While in the past it was easy to simply write the Lexus ES off as merely being a dolled-up Toyota Camry, with leather seats, the all-new model which arrived at the tail-end of 2018 set out to prove everyone wrong.

Longer, larger, and more luxurious than ever before, it may still share its front-wheel drive underpinnings with the Camry and closely-related US-market Avalon, but it now looks to compete a class above in the large luxury sedan sector – an area typically dominated by the Germans.

That’s why, to see if this pseudo-Euro underdog really can take on the best the Europe actually has to offer, we’ve brought it together with what is, in our opinion, the new class-leader – the new Audi A6.

To get some housekeeping out of the way first, it should be noted that this is a competition that doesn’t appear to be all that fairly stacked on paper, as the Lexus we have on test is the top-of-the-range ES 300h Sports Luxury, while the Audi A6 is a base-spec 45 TFSI with no options added. Skewing things even more heavily in the Lexus’ direction is the fact that although sitting at the top of the totem, its $75,488 price tag sees it come in at $20,012 less than the $95,500 price tag of the base-spec Audi.

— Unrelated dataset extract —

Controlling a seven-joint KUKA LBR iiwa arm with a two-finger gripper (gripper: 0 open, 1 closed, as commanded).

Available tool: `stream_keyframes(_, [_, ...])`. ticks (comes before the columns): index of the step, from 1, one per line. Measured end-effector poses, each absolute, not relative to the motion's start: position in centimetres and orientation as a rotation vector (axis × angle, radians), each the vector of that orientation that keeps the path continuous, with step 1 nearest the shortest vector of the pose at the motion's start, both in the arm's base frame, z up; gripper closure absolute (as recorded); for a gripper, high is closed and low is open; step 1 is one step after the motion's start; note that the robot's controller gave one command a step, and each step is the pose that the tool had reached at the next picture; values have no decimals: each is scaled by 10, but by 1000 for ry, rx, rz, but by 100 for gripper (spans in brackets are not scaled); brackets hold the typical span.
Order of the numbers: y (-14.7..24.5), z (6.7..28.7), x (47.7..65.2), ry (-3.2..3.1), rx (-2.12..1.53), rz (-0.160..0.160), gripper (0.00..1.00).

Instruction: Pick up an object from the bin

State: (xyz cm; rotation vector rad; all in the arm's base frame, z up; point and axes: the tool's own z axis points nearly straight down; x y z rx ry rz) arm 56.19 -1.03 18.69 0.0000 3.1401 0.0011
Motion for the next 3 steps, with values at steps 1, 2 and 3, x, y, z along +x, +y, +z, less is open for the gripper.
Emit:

However, the Audi, despite being fitted with what is currently the least-powerful engine on offer in Australia, does have a big power advantage and offers up a more sophisticated driveline overall. Plus, it doesn’t exactly feel like a base model when you start looking over the list of standard features.

So, are the financial odds stacked in the Lexus’ favour enough for it to finally conquer the Germans, or is the sportier Audi’s driving experience enough to overcome it? That’s what we’re about to find out…

Inside & Out

Perhaps unsurprisingly, the Lexus is the car here that makes the biggest impression right off the bat, primarily due to that big grille. Comparisons to Predator and vacuum cleaners aside, it’s a look that’s grown on me a lot now that the overall styling of Lexus’ models has been made more angular and aggressive to tie in with it.

And certainly, the body lines of the ES are surprisingly strong for something so closely-related to the conservative Camry, but that’s a car that in its latest incarnation looks far less dull than before, and so, too, does this.

But where the Lexus, at least from the front, is imposing and screams aggression, the Audi is subdued and understated. It’s subtle in the same way as a Rolex Day-Date on a presidential bracelet – from even one quick glance, you know it’s expensive, but it’s not being rubbed in your face that it is.

And while one could accuse it of potentially looking a bit dull – the grey paint doesn’t help, nor does the lack of the S line visual package – I personally think it’s a real stunner. Even with smaller wheels and a conservative colour choice, it’s a mighty handsome thing, let down only by the totally fake exhausts on the rear bumper.

Although the Lexus looks the most forward thinking on the outside, the inside does, in some regards, feel comparatively old-school, with stacks of buttons, faux wood trim including on the steering wheel, and an analogue clock which, while I personally like it, isn’t entirely likely to appeal to most in the smartphone generation.

With that being said, all of the interior materials you’ll touch on a regular basis feel incredibly supple, plush, soft, and squishy, particularly the leather on the seats and armrests, but some of the upper and lower dash plastics are a bit low-rent by comparison.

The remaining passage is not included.